Rochester ha una rete consolidata nell’assistenza all’affermazione di genere: Trillium Health è la clinica più conosciuta. Patrick Pitoni, che dirige il Transgender Center of Excellence del Trillium, ha detto che il numero di pazienti trans della clinica è salito da 200 a 2.100 negli ultimi sei anni e la crescita aumenta vertiginosamente. La clinica che rivolge assistenza medica per l’affermazione di genere esclusivamente alla popolazione adulta (esiste poi una clinica pediatrica di Trillium che offre invece assistenza per i bambini LGBTQ +).

“Molti pazienti adulti provengono dagli stati della Florida, del Texas e dell’Alabama in cui ricordiamo sono state promulgate leggi anti-trans, e arrivano al Trillium con una terapia ormonale in corso con la volontà di proseguire la stessa cura a Rochester” dichiara Pitoni. Molti degli adulti trans con cui parla, riceve mediamente 16 nuovi pazienti a settimana, si trasferiscono con l’intera famiglia e spesso Pitoni fa da consulente immobiliare e abitativo e dona consigli sulla vita nei vari quartieri e scuole. In effetti, l’alloggio è una delle sfide più serie per i nuovi arrivati a Rochester. Molte persone stanno arrivando senza niente, senza lavoro e senza casa e Rochester sta affrontando gli stessi problemi di scarsità di alloggi che hanno le aree metropolitane più grandi. “Abbiamo sicuramente un grave buco, un grosso vuoto quando si tratta di alloggi per i queer, in particolare le persone queer che sono senza casa”, ha detto Hardgers direttore della difesa e dell’impegno della comunità per la New Pride Agenda e servono anche nuovi medici, che sono vitali: “Il lavoro svolto qui a Rochester è davvero salvavita”.

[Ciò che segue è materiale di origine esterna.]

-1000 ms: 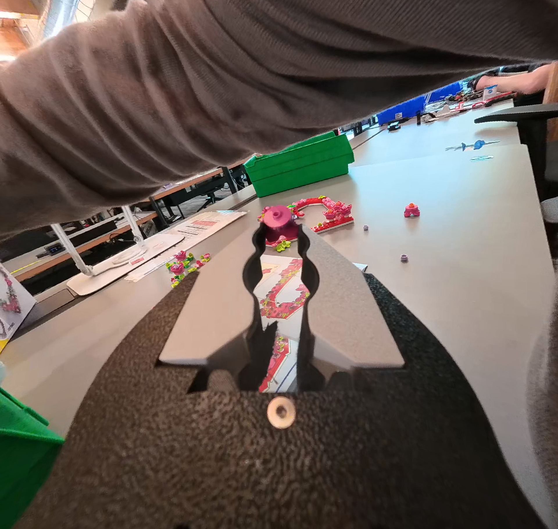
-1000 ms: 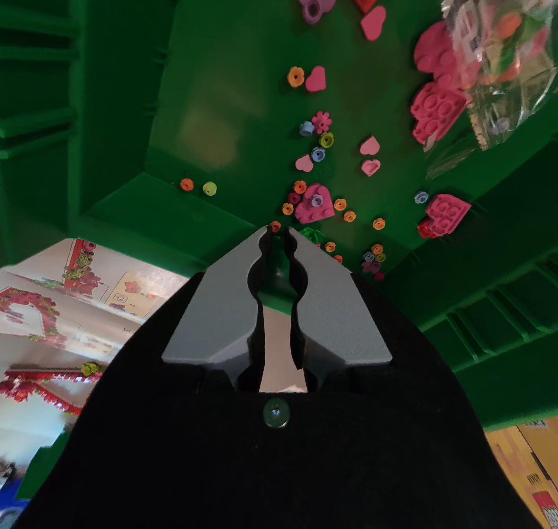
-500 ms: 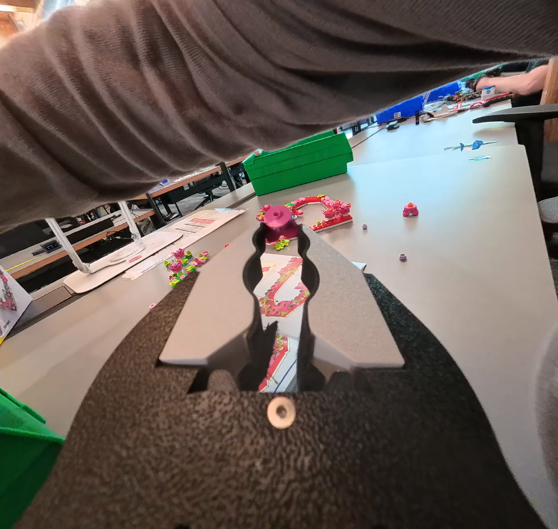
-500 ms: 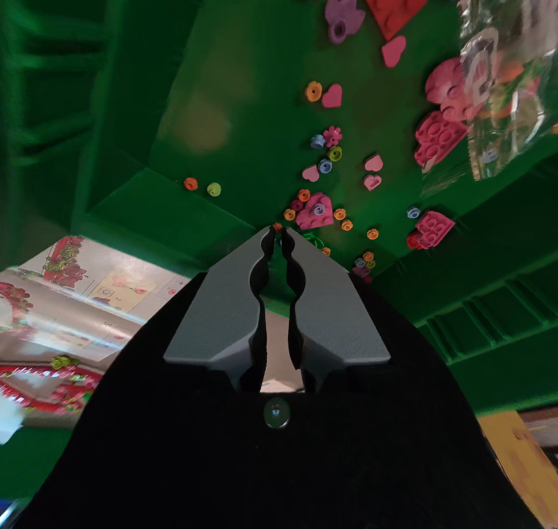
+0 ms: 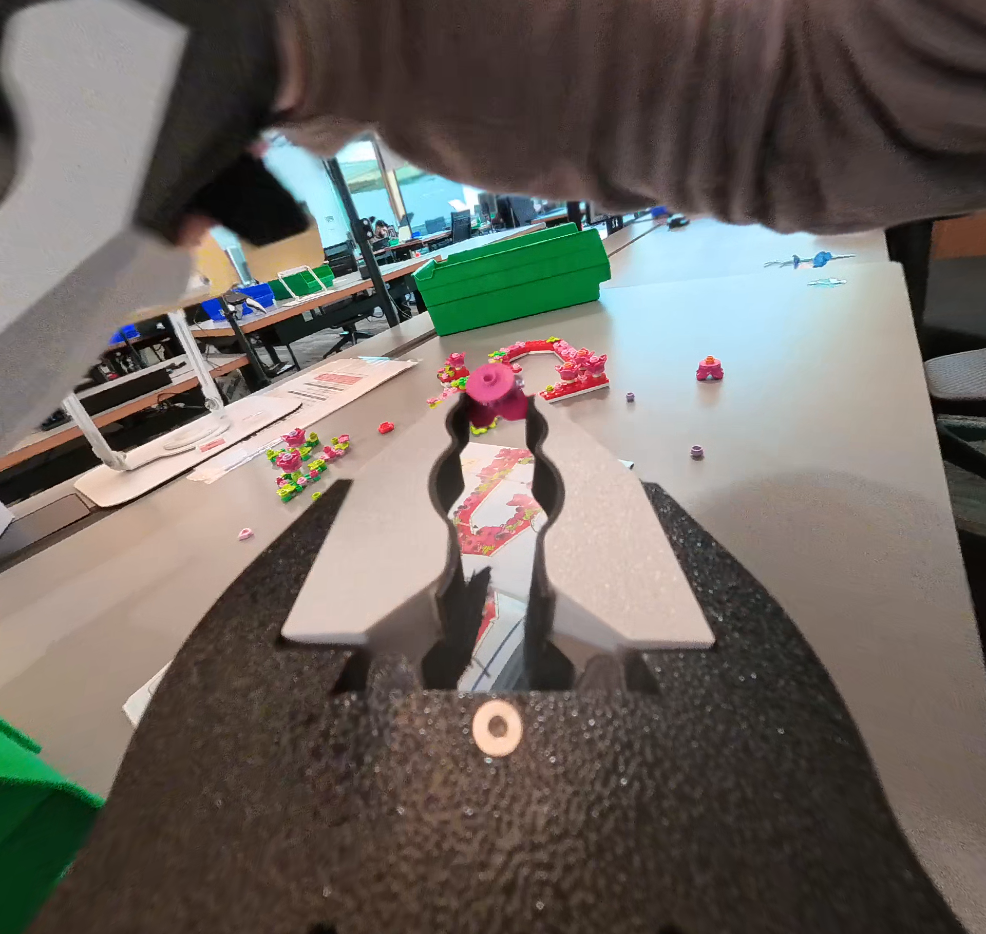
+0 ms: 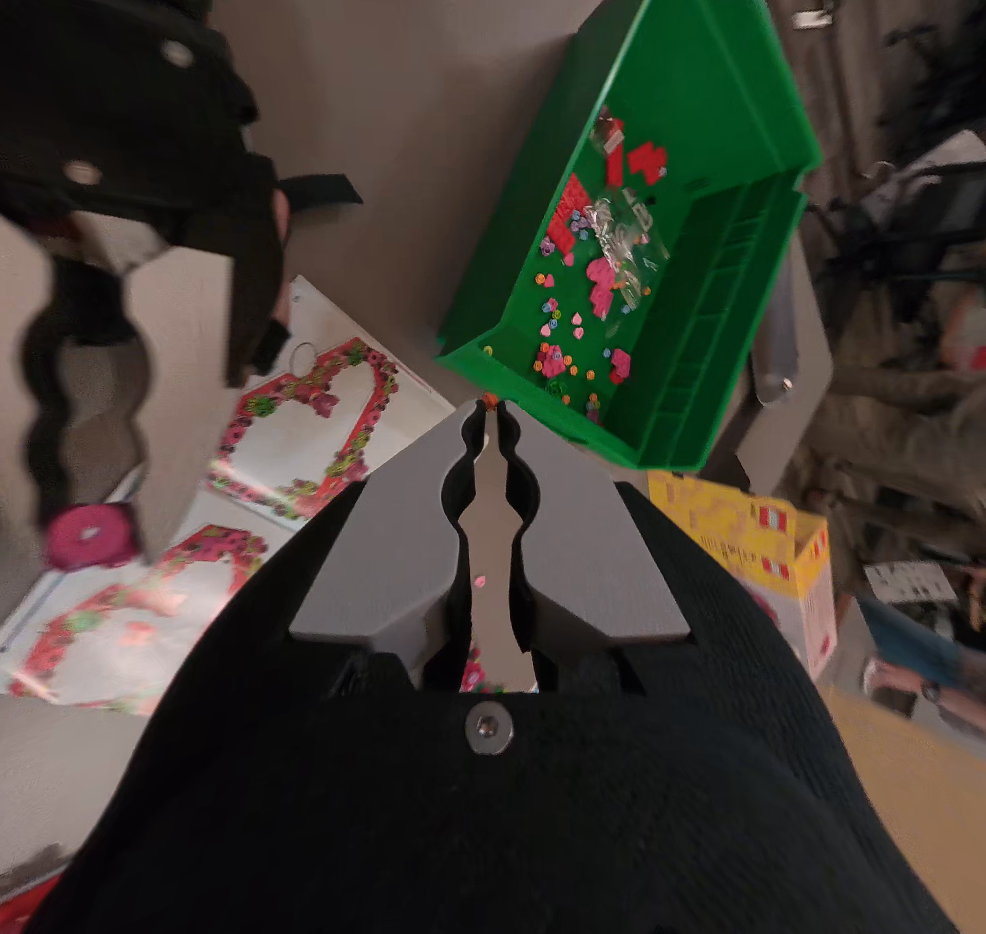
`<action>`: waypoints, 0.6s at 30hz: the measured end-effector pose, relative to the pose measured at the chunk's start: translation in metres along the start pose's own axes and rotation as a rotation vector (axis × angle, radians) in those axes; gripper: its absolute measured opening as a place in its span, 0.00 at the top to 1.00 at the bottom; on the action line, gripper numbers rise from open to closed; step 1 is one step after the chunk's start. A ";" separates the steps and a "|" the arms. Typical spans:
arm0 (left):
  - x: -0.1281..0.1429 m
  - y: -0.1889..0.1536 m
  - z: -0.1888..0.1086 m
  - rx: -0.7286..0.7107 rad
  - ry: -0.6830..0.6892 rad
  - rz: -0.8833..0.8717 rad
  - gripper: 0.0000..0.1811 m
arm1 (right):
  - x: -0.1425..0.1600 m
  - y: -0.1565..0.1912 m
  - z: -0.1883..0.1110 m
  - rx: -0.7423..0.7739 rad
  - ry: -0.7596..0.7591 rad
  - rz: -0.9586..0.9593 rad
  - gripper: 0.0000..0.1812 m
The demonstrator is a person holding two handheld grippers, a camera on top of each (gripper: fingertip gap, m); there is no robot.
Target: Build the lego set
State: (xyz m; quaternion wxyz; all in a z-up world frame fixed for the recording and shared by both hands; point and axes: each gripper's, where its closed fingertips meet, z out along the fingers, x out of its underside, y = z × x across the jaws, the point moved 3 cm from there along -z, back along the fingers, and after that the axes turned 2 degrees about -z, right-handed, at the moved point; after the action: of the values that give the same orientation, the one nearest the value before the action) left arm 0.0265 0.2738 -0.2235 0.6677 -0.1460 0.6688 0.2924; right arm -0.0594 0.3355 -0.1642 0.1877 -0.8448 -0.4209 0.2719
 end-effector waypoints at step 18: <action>0.008 -0.016 0.003 0.052 0.064 0.076 0.90 | 0.027 0.225 -0.054 0.438 0.078 0.606 0.98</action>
State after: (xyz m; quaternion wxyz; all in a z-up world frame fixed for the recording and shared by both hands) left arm 0.0377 0.2645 -0.2342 0.6378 -0.1124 0.7023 0.2955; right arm 0.1239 0.2233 -0.2527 0.2908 -0.8806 -0.0763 0.3662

 “Molte persone nella nostra comunità creano una nuova famiglia, una famiglia scelta”, ha detto Pitoni, che è quello che molti stanno facendo quando si trasferiscono a Rochester – e nello stato di New York più in generale. Mentre un’ondata di legislazione anti-LGBTQ + sta coinvolgendo vari stati americani, Rochester anche con le sue contraddizioni si rivela sempre più un posto sicuro.